Despite this limitation, Heng said he believed the network was the largest such developed to date for human phosphorylation.

Following identification of the kinase-substrate interactions, the researchers then performed three levels of validation. First, they examined whether these observed interactions took place in cellular systems, measuring kinase-dependent changes in the target proteins.

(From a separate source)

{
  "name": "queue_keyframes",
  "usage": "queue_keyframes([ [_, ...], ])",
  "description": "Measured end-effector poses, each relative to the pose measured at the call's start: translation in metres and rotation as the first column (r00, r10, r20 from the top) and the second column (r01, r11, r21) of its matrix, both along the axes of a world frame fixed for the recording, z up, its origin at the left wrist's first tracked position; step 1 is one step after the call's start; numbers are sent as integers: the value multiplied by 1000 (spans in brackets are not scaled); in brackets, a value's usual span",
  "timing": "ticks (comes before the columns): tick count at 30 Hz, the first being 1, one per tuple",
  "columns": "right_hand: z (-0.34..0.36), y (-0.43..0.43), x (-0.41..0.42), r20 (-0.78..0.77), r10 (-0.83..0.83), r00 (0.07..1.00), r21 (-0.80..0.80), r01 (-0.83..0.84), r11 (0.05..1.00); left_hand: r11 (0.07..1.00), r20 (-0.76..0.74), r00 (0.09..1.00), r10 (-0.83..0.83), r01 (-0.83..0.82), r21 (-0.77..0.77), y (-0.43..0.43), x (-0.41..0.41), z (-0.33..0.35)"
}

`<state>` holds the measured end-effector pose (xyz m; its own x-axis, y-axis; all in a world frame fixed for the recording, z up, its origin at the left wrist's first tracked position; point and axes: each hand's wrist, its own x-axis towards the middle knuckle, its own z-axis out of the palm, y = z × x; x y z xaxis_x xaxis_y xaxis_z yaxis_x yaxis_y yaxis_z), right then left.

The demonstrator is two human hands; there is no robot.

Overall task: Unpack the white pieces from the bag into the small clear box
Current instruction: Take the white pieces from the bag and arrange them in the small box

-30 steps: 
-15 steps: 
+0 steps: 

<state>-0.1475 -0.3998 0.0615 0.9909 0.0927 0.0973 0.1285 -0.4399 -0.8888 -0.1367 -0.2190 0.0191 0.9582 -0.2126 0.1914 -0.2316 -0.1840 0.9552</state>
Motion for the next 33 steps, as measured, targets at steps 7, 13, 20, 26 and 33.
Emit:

In this work, Heng said, they validated roughly 75 percent of the interactions identified via their microarray data.

Second, they used phospho-specific antibodies to look at phosphorylation on the substrates upon interaction with a given kinase, validating roughly 80 percent of the interactions via this method.

Finally, they performed site-directed mutagenesis on a subset of phosphosites identified via microarray to see if this would eliminate the observed kinase-substrate interaction.

"In each of the cases that we tested, the mutation of the phosphorylation site abolished the kinase-dependent changes in those cells, so we think that at the end our data set is high quality," Heng said.

This ability to isolate kinase-substrate interactions at the level of specific phosphosites marks another advance over his previous efforts in yeast, Heng noted.

"The mass spec data [on phosphosites] was not available back then, but now there are so many people working [on phosphoproteomics] in humans that we were able to collect enough mass spec-identified sites to construct this high-resolution map," he said.

The researchers, Jiang said, have developed a database housing the results of the work that other groups can access to aid in their signaling work.

"Basically, people in the signaling field can use this database and look at their kinases of interest – their favorite kinases or substrates – and our data will provide clues that they can experimentally validate or [research] further," he said.

With Jin Zhang, a Johns Hopkins researcher and co-author on the paper, the team demonstrated such an application, using the network data to demonstrate that in B-cell receptor signaling the kinase PKA serves as an intermediary between the protein Bruton's tyrosine kinase, Btk, and the protein ARID3A.

"People have known that in B-cell receptor activation Btk is activated and then it recruits a transcription factor called ARID3A, and then that somehow gets phosphorylated," Heng said.

It was unknown, however, how Btk and ARID3A interacted given that Btk is a tyrosine kinase and the ARID3A phosphosites are not tyrosines.

"So, looking at our network, we identified PKA as a substrate of Btk and also as [sitting] upstream of a kinase that can phosphorylate ARID3A," Heng said. "PKA is a potential missing linking that connects Btk to ARID3A."

He noted that since they have begun presenting the work, other researchers have begun to approach them asking "if we can do this kinase reaction using their favorite kinases."

The team plans to expand the scope of the network to add data on some of the roughly 200 kinases not included in the MSB paper. They have expanded the number of proteins in their arrays, as well, Heng noted, raising the number from 4,196 to around 17,000.

Heng said he plans to offer kinase research services based on the MSB work through CDI Laboratories, a firm he launched several years ago to commercialize the protein microarray technology.